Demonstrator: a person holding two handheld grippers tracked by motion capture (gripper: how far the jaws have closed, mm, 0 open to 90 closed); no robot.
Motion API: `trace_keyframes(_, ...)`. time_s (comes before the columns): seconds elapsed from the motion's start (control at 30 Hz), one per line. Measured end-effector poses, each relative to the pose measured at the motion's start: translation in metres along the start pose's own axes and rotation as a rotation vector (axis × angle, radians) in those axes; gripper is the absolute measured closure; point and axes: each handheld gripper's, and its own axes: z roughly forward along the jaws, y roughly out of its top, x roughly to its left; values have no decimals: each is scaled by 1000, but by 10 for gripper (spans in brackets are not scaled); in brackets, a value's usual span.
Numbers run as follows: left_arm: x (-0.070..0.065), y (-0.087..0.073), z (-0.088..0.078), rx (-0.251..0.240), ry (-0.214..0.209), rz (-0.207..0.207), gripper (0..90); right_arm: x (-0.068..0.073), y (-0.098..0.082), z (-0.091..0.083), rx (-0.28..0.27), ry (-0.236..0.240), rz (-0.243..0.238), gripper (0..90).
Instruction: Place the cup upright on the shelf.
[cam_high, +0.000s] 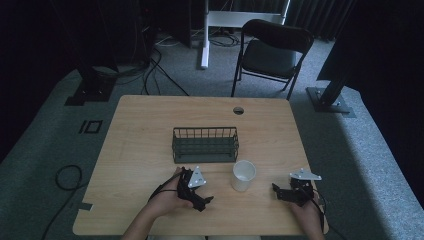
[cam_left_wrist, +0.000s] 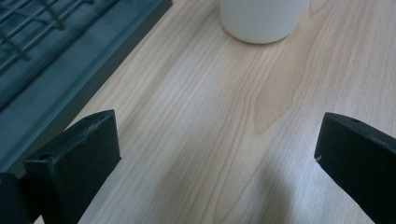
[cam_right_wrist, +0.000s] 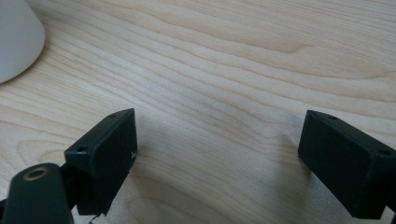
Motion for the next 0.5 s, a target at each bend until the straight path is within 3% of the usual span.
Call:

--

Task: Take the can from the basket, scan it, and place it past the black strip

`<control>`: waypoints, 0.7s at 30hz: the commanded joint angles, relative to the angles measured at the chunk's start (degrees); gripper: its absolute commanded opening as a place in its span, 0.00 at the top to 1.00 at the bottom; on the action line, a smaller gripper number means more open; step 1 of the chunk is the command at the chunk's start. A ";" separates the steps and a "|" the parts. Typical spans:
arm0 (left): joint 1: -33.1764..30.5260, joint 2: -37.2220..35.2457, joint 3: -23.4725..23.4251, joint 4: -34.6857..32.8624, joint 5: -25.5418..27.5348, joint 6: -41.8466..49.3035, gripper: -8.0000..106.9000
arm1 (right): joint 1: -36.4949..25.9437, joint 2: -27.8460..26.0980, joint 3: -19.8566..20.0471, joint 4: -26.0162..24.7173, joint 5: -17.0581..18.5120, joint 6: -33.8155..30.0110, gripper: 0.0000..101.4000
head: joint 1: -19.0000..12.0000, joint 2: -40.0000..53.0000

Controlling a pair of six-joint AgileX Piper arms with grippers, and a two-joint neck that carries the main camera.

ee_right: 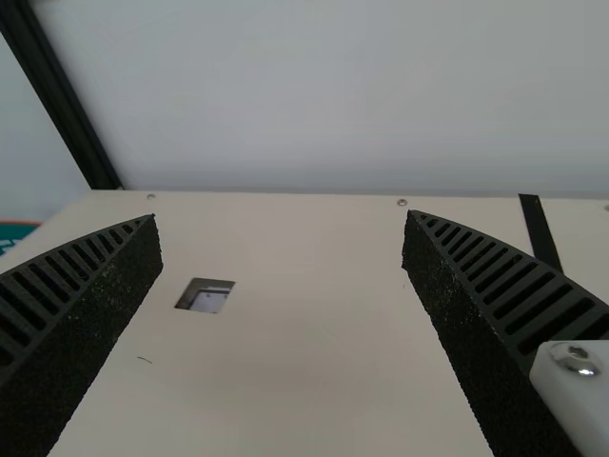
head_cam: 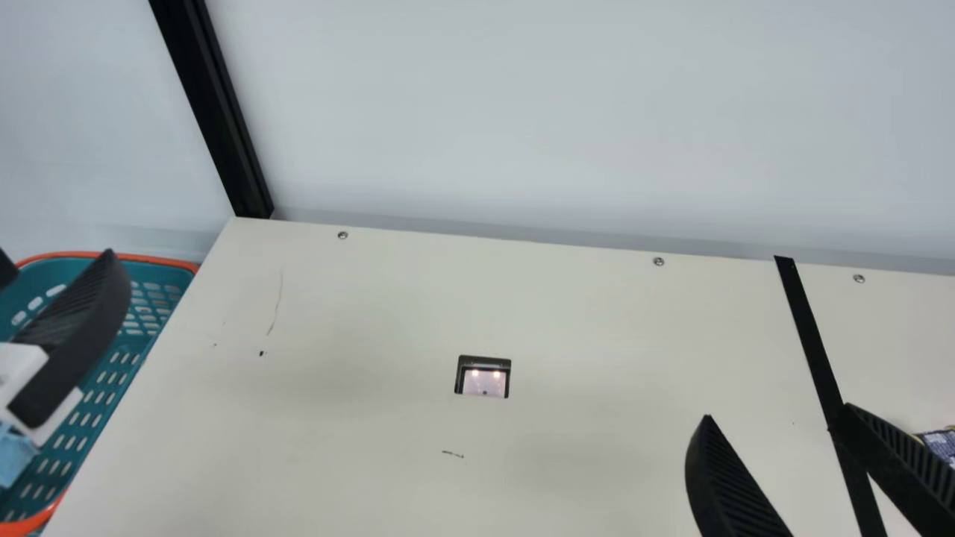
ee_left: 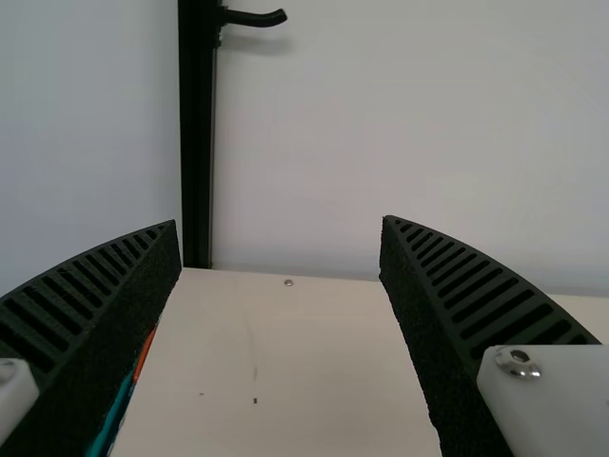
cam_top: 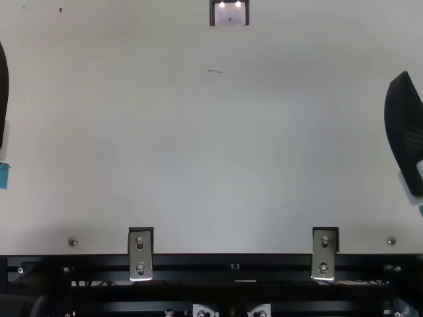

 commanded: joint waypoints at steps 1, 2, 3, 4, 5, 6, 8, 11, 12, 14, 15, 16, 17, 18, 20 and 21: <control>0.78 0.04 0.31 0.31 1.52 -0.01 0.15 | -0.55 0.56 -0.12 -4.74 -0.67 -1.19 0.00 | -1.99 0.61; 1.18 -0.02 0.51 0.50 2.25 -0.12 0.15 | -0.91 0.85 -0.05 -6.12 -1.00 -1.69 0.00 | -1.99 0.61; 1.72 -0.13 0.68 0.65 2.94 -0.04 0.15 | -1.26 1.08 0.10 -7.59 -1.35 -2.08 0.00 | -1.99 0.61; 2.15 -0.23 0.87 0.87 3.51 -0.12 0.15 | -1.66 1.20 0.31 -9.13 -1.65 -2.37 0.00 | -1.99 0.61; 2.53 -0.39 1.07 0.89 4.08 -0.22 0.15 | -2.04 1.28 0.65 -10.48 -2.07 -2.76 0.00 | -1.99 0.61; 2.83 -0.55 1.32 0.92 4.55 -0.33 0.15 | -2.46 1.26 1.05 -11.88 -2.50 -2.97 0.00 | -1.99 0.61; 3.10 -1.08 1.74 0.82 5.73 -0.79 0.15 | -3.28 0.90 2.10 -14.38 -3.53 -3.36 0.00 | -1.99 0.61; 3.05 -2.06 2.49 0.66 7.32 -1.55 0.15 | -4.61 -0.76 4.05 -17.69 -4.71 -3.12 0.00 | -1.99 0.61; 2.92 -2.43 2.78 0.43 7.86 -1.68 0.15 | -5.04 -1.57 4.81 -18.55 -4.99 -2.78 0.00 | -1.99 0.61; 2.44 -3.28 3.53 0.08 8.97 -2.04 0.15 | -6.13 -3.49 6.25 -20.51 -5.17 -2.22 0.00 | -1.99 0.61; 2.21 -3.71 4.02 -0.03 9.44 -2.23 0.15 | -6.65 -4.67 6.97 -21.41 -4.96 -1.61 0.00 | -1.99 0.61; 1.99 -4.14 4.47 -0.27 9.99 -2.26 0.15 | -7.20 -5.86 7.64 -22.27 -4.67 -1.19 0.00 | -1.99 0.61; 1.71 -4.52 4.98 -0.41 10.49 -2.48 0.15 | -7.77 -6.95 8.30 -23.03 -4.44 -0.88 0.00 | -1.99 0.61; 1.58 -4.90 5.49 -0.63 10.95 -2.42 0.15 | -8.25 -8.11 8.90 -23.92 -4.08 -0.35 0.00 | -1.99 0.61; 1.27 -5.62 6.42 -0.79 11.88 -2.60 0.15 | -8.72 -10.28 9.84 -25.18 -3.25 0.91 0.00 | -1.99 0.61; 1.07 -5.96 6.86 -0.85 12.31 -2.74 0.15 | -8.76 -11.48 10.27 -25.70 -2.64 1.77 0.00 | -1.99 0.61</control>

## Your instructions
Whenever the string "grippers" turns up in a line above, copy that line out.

## Output for this task
Demonstrator: a person holding two handheld grippers tracked by motion capture (gripper: how far the jaws have closed, mm, 0 open to 90 closed); no robot.
Controlling a pair of six-joint AgileX Piper arms with grippers, and a two-joint neck that carries the main camera.

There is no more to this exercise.